An important parameter in this configuration file is the `RunningTime`, which sets duration of the training. Using this parameter, you can train a model for a fixed amount of time. You can rerun the job to continue training, which will automatically load the last successful training session, as set by `LoadPreviousModel` parameter.

[`CaloDNN/ClassificationScanConfig.py`](https://github.com/UTA-HEP-Computing/CaloDNN/blob/master/ClassificationScanConfig.py) is well commented. We suggest you read through the comments.

The following lines:

```
# Parameters to scan and their scan points.
Params={    "optimizer":["'RMSprop'","'Adam'","'SGD'"],
            "Width":[32,64,128,256,512],
            "Depth":range(1,5),
            "lr":[0.01,0.001],
            "decay":[0.01,0.001],
          }
 ```

will generate 3 x 5 x 4 x 2 x 2 = 240 different configurations options, which we can test.

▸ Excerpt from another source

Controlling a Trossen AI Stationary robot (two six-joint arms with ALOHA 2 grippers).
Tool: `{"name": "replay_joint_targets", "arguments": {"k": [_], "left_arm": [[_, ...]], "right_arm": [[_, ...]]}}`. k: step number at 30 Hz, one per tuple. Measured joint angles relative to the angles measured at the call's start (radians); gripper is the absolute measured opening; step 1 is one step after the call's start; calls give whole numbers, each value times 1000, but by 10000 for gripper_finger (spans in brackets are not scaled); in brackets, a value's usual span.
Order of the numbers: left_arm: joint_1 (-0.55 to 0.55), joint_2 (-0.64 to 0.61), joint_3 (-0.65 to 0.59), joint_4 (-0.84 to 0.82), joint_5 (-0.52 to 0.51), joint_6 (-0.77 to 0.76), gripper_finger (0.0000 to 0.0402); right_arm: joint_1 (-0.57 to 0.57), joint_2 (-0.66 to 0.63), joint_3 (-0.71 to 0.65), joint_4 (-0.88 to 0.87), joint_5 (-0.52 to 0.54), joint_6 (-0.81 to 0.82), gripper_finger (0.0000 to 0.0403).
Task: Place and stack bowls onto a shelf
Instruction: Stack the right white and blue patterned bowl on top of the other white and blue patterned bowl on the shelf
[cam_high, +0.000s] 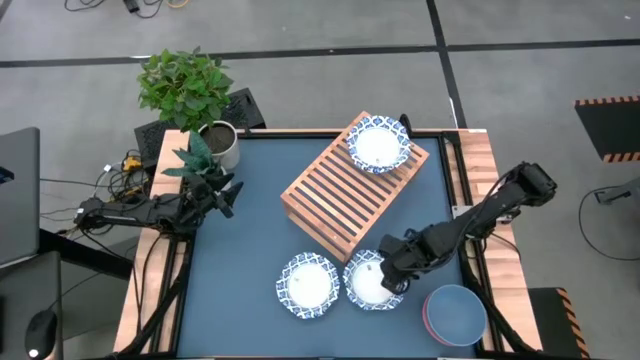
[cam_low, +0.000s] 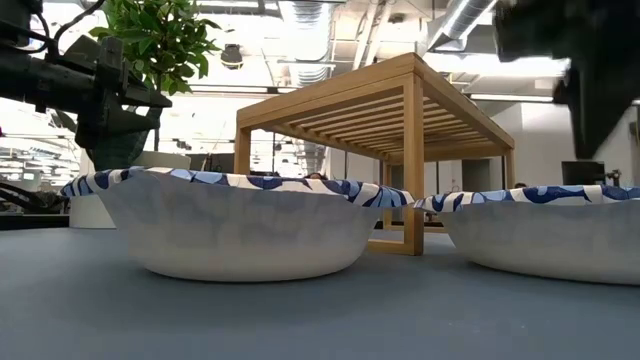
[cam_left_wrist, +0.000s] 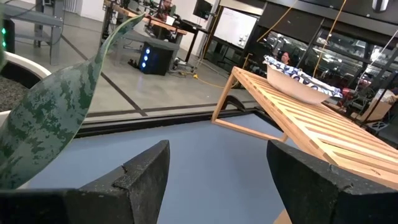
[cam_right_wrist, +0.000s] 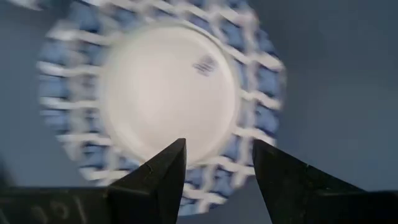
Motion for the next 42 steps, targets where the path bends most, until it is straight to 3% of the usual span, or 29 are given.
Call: {"name": "replay_joint_targets", "arguments": {"k": [7,18,25,42], "left_arm": [[0,0,0,0,0,0,253],[0,0,0,0,0,0,253],[0,0,0,0,0,0,253],[0,0,0,0,0,0,253]], "right_arm": [[91,4,59,223,-3,-201,209],[157,161,59,350,-47,-305,207],[163,244,58,335,-68,-298,207],[171,286,60,356,-50,-321,180]]}}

## Running a Test Classification Problem

We will now run a test classification experiment using the --Test flag on the command line. In this mode there are a reduced number of events and epochs run. This is a good test of your setup and to walk-through the code.

In [9]:
%matplotlib inline
import matplotlib.pyplot as plt
%run -im CaloDNN.ClassificationExperiment -- --Test

Using GPU 
Found 8 CPUs and 2 GPUs. Using 4 threads. max_threads = 12
HyperParameter Scan:  240 possible combiniations.
______________________________________
ScanConfiguration
______________________________________
Picked combination:  0
Combo[0]={'Width': 32, 'Depth': 1, 'lr': 0.01, 'optimizer': "'RMSprop'", 'decay': 0.01}
Model Filename:  CaloDNN_32_1_0.01_RMSprop_0.01
______________________________________
Test Mode: Set MaxEvents to 20000 and Epochs to 10
Searching in : /data/LCD/*/*.h5
Found 639 files.
Train Class Index Map: {'Pi0': 0, 'ChPi': 1, 'Gamma': 2, 'Ele': 3}
Caching data on disk for faster processing after first epoch. Hope you have enough disk space.


ImportError: No module named merge

You will see the evolution of the analysis as a function of epochs (in this test we are only running 20k events with 10 epochs. When we run an experiment the model is saved to CaloDNN/TrainedModels, so you can re-load the model in future analyses or further experiments with more events and epochs. The naming of the model reflects the hyper-parameter settings. 

At the end you will see a plot reflecting the 'success' of the model at classifying each of the four types of particles (electron, photon, charged or neutral pions). The 'area' (area under the curve) gives a measure of how well this hyper-parameter scan was overall at classifying each particle type (the larger the number the better!). In the next part we will test different models to see which gives the best rate of successfully classifying these events.